Il problema è che l’argine non esiste. Salvini oggi ha un’arma carica con due pallottole e due governi tra le mani: quello coi Cinque Stelle, di cui si è dichiarato alleato leale – tradotto: se non fossi una persona leale, potrei mandarvi a casa in due secondi netti -, e quello con Giorgia Meloni e Fratelli d’Italia, che uscirebbe dalle urne se si votasse domani. Al netto dei due partiti di destra, nessuno in parlamento ha interesse a staccare la spina alla legislatura, men che meno i Cinque Stelle dimezzati, e Salvini lo sa benissimo. E non avrà nemmeno bisogno di ricordarlo, ogni volta che Di Maio alzerà il dito per chiedere qualcosa. Gli basterà schioccare le dita come Thanos, il super-cattivo degli Avengers, e i Cinque Stelle si ritroveranno dimezzati dal voto popolare.

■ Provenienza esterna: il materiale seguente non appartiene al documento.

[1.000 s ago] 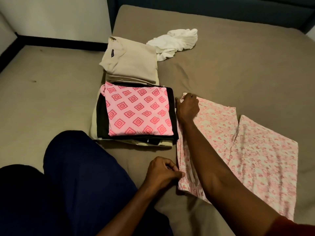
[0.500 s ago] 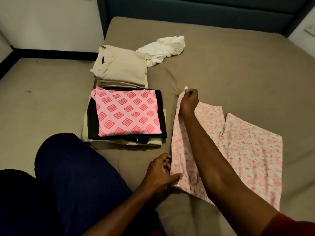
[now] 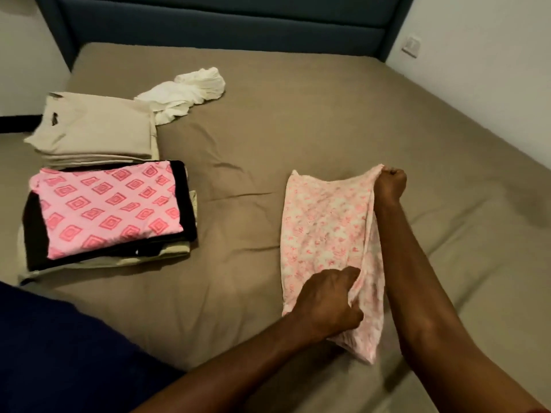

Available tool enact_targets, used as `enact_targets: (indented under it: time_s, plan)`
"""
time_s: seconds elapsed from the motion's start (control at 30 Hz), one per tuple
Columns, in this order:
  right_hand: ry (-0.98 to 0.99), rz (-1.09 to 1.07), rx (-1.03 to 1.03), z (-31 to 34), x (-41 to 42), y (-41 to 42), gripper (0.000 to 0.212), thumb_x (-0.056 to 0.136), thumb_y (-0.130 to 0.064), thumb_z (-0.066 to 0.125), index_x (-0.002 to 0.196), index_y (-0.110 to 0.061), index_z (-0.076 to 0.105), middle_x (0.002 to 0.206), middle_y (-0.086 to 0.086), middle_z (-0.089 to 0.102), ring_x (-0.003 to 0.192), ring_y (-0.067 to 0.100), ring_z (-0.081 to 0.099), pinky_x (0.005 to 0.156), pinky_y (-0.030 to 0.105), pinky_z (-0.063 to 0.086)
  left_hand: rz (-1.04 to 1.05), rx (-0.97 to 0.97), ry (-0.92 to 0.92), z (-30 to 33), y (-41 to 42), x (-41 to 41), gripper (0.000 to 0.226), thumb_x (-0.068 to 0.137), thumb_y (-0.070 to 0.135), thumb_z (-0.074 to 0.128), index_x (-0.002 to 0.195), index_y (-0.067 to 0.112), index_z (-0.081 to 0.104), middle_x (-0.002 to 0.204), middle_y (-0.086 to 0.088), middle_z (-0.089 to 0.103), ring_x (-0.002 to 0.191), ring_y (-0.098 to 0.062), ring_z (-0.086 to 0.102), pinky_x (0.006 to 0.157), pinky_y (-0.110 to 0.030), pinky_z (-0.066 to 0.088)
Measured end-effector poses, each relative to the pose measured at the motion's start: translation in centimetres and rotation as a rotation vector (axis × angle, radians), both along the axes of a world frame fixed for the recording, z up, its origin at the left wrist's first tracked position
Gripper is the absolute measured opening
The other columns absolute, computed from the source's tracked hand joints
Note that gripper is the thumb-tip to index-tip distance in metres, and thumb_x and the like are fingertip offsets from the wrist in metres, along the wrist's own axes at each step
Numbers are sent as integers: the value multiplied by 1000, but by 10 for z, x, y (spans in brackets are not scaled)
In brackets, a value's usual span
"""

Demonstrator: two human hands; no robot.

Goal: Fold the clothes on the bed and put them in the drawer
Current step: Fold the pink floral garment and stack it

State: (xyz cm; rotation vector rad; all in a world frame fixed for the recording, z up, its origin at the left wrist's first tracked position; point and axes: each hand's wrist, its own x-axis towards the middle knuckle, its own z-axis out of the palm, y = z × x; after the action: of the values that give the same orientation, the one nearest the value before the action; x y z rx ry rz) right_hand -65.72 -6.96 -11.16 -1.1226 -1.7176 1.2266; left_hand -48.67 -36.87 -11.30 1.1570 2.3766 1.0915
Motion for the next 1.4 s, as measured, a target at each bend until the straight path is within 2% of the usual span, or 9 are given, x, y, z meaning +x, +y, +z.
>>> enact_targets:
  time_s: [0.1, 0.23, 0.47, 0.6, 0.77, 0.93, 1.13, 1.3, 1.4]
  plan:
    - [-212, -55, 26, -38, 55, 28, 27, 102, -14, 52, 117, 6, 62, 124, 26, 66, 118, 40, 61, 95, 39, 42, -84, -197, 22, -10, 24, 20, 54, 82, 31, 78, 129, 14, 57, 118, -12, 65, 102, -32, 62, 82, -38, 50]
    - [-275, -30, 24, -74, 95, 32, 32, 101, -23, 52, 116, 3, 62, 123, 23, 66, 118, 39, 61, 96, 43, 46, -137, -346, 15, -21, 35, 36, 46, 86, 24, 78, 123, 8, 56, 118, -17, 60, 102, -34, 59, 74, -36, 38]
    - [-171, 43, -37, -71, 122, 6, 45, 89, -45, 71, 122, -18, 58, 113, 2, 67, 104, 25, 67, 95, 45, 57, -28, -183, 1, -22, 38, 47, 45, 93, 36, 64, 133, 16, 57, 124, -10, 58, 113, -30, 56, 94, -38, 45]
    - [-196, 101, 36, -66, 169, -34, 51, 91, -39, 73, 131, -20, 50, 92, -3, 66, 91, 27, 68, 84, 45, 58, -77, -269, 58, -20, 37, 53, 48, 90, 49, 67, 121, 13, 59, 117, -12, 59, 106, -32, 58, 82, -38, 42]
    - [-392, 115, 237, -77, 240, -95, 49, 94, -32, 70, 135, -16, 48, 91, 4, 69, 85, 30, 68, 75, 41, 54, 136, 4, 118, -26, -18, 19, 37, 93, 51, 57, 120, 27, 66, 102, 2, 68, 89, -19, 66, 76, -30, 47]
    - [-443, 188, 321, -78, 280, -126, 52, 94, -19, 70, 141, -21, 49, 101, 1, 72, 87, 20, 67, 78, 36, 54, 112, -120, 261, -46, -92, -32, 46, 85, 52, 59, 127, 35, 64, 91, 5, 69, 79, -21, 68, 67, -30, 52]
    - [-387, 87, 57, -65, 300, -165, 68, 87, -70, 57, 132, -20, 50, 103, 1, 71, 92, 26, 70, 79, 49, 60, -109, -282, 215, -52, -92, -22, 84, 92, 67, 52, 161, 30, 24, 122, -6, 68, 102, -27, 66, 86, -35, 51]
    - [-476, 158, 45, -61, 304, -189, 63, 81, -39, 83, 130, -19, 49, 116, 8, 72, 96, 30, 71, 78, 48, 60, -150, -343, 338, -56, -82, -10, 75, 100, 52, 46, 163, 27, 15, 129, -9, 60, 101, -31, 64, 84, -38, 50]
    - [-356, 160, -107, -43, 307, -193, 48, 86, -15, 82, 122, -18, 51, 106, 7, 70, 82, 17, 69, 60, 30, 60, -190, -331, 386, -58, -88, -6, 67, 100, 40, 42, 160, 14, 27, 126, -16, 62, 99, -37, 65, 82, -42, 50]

Per Salvini, questo, vuol dire tanto. Vuol dire attuare l’agenda della destra con i voti parlamentari dei Cinque Stelle. Vuol dire intestarsi la svolta ungherese dell’Italia, quel mix di stimoli fiscali e autoritarismo che ha fatto la fortuna di Orban e che Salvini sogna di replicare, anche nelle percentuali alle urne. Vuol dire far pesare davvero il suo essere primo partito in Europa, imponendo la sua linea bellicosa nei confronti della Commissione che verrà, e pretendendo per sé e per la Lega un Commissario economico di peso, viatico fondamentale, pensa Salvini, per cambiare faccia all’Europa. Vuol dire tenere i rapporti con l’America di Trump e con la Russia di Putin, al netto di ogni dietrologia, i veri interlocutori geopolitici privilegiati dell’Italia secondo Matteo.
Certo, rimane la possibilità che i Cinque Stelle non ci stiano, che continuino nella loro (fallimentare, va detto) fronda interna alle politiche leghiste. Più facile, tuttavia, che si tengano stretti questa legislatura, magari per strappare qualche nomina al prossimo giro o per ricevere qualche contentino da poter vendere ai propri elettori come una vittoria politica, dal salario minimo al decreto famiglia.
A staccare la spina, tranquilli, ci penserà ancora lui, Salvini. E la data di scadenza sembra già fissata. Tarda primavera 2020, dopo le nomine, prima dell’elezione del nuovo presidente della Repubblica. Mattarella vorrebbe fosse Mario Draghi, in uscita a ottobre dalla Banca Centrale Europea. Fino a ieri, poteva contare sul piano B di una nuova maggioranza Pd-Cinque Stelle, alla bisogna, se Salvini si fosse mostrato riluttante. Ora non può eleggere il nuovo inquilino al Colle senza il placet leghista. E Salvini sa bene che quando sarà il momento, il suo 34% dovrà avere teste e scranni veri in Parlamento. La madre di tutte le trattative comincerà quel giorno. E sarà li che capiremo che destino avrà in mente per l’Italia il suo nuovo padrone.